Output the listing word for word, minus pictures.

#### Source material ####

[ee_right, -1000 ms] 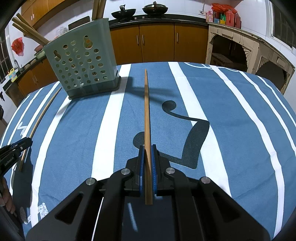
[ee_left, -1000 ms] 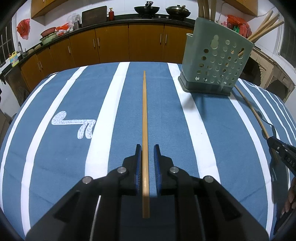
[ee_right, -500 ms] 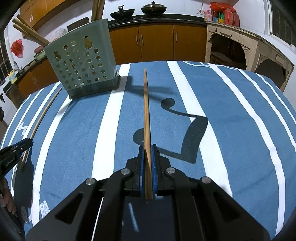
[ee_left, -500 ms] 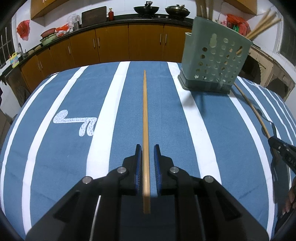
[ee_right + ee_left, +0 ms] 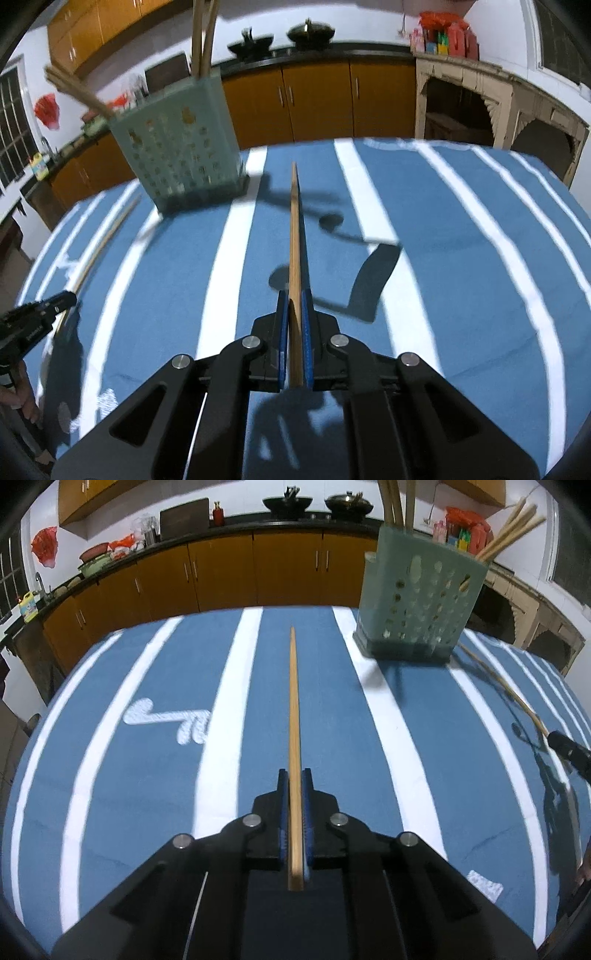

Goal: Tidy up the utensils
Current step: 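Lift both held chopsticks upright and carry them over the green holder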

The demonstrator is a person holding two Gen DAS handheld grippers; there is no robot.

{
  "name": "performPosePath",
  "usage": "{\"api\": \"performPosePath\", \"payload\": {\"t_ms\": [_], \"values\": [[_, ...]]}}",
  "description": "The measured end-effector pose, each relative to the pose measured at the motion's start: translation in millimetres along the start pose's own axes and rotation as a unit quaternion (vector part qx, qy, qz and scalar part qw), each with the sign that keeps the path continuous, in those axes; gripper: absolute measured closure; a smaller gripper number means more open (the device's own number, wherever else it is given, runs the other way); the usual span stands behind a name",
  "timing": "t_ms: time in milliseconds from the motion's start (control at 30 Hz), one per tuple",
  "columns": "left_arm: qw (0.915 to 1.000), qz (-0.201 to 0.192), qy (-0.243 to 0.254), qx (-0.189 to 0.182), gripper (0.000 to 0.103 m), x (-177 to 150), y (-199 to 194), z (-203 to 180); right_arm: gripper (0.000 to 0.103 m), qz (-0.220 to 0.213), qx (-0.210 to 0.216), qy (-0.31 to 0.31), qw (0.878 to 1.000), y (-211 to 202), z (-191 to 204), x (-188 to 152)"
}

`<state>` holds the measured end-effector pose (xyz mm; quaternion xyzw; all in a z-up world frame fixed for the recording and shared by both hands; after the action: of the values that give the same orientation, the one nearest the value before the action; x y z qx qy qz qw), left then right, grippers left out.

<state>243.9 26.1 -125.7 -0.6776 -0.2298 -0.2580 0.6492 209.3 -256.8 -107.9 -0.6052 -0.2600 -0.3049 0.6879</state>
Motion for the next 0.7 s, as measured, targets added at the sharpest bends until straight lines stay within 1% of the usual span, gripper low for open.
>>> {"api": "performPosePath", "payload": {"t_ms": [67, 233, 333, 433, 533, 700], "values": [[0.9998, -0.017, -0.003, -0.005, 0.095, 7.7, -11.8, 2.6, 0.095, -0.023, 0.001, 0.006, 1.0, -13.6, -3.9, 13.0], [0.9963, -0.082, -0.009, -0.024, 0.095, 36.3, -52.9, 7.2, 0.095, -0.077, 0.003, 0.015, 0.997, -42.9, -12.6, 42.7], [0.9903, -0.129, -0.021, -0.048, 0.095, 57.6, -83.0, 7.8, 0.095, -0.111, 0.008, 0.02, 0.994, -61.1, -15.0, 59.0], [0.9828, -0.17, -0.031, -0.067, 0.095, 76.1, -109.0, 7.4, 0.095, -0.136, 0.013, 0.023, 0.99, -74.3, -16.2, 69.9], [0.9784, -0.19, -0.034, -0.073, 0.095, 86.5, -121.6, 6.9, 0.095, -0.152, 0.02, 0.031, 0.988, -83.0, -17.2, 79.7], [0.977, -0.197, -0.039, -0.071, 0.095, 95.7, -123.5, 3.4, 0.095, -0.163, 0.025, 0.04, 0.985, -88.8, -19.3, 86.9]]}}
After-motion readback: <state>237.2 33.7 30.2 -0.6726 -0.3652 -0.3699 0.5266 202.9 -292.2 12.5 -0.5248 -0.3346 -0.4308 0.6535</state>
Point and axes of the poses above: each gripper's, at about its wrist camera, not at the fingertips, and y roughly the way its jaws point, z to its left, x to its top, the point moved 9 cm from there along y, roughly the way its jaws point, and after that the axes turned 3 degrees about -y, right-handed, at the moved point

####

**Exercise result**.
[ee_right, -1000 ms] 
[ee_left, -1000 ms] 
[ee_right, -500 ms] 
[ee_left, -500 ms] 
[ee_right + ee_left, +0 ms] 

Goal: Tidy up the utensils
Current step: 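Lift both held chopsticks upright and carry them over the green holder
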
The demonstrator is a person holding two Gen DAS handheld grippers; there is no robot.

{
  "name": "performPosePath",
  "usage": "{\"api\": \"performPosePath\", \"payload\": {\"t_ms\": [_], \"values\": [[_, ...]]}}",
  "description": "The measured end-effector pose, each relative to the pose measured at the motion's start: translation in millimetres along the start pose's own axes and rotation as a unit quaternion (vector part qx, qy, qz and scalar part qw), each with the sign that keeps the path continuous, in those axes; gripper: absolute measured closure; a smaller gripper number means more open (the device's own number, wherever else it is given, runs the other way); the usual span stands behind a name",
  "timing": "t_ms: time in milliseconds from the motion's start (control at 30 Hz), one per tuple",
  "columns": "left_arm: qw (0.915 to 1.000), qz (-0.201 to 0.192), qy (-0.243 to 0.254), qx (-0.189 to 0.182), gripper (0.000 to 0.103 m), x (-177 to 150), y (-199 to 194), z (-203 to 180); right_arm: gripper (0.000 to 0.103 m), qz (-0.220 to 0.213), qx (-0.210 to 0.216), qy (-0.31 to 0.31), qw (0.878 to 1.000), y (-211 to 202), z (-191 to 204), x (-188 to 152)"
}

`<state>` holds the measured end-effector pose (xyz mm; quaternion xyzw; all in a z-up world frame fixed for the recording and shared by both hands; after the action: of the values that give the same orientation, the one nearest the value before the action; x y z qx qy qz qw), left then right, grippers left out.

<state>243.9 26.1 -125.7 -0.6776 -0.2298 -0.2580 0.6492 209.3 -256.8 -107.9 -0.6052 -0.2600 -0.3049 0.6879</state>
Motion for the next 0.7 s, as measured, targets added at the sharpest bends until straight lines stay within 1% of the usual span, gripper low for open.
>>> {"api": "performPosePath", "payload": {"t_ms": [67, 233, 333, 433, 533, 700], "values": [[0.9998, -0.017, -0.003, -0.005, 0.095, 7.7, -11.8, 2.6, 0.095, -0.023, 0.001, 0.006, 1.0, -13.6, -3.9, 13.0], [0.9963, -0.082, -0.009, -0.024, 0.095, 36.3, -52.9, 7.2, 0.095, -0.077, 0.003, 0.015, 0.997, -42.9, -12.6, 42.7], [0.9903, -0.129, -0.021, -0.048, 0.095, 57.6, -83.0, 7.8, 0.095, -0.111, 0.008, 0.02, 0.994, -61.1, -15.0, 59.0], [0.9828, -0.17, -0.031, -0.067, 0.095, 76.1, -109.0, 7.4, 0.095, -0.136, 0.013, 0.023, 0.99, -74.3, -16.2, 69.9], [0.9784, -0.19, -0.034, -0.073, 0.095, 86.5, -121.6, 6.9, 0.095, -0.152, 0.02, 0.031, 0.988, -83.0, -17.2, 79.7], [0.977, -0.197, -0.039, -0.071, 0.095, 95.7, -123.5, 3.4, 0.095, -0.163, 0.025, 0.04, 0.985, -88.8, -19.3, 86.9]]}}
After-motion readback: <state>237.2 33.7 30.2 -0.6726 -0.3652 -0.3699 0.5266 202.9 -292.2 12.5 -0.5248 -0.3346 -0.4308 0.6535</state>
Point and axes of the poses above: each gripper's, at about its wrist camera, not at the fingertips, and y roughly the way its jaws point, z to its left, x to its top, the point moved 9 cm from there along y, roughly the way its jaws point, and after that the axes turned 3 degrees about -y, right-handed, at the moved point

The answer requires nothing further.